I had just finished a press conference in the still-shabby British Embassy in Baghdad, when a reporter from FoxTV told me that he had been handed for safekeeping by an Iraqi a 56-page record book from the notorious Abu Ghraib prison outside Baghdad. Later, at the Sheridan hotel, we scanned the horrific record of Saddams sadism and brutality. The prison itself, really a vast concentration camp, is on the edge of a small town. Market traders sell fresh fruit and vegetables, children play ball in the dusty streets. The normality of life outside this ghastly place, where so many lives came to an end, is itself horrible, since many of the people probably would have worked in the prison. I walked around talking to groups of young boys messing around on their bikes. Two of them, not more than 16 years old, told me they had been guards.
Just a few days before the Americans arrived, they said, the remaining prisoners had been killed; stood in trenches up to their waists and shot through the head.
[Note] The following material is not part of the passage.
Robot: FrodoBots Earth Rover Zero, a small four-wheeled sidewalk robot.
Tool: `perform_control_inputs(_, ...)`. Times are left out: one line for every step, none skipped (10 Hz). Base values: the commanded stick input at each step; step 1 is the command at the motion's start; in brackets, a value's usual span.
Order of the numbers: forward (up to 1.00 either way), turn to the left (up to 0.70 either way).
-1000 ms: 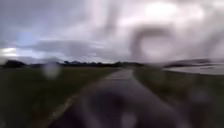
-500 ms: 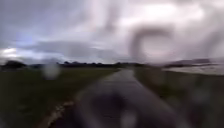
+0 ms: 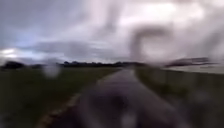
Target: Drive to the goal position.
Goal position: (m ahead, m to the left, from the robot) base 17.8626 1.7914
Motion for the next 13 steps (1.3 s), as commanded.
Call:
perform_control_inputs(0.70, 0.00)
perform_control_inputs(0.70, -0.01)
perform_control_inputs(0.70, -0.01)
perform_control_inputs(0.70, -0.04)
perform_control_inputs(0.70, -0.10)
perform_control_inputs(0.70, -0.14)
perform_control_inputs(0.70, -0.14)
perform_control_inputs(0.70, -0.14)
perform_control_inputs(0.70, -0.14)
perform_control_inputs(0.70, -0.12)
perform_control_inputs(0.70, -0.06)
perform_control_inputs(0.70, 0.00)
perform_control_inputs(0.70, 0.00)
In the corridors there are murals of Saddam Hussein: Saddam with a hawk on his shoulder; Saddam with a rocket-launcher and a dove in the barrel; Saddam in a silk shirt with a cigar. His victims were taken from dark and overcrowded cells to the execution block with its ceiling hooks and levers that catapulted them to a grisly death in the pits below. Some were still alive. The guards then broke their necks by standing on them.
The UN could have gone on passing resolutions and sending in inspectors and reporters for the next 50 years, but in the end there was no realistic alternative to war. Those who bleat about weapons of mass destruction or question the legality of war should talk to the Iraqi people. They are irritated. They ask, Dont they care about us? About mass graves? About torture? Stand at the mass grave at al-Hillah where up to 15,000 people are buried, hands tied behind their backs, bullets through their brains.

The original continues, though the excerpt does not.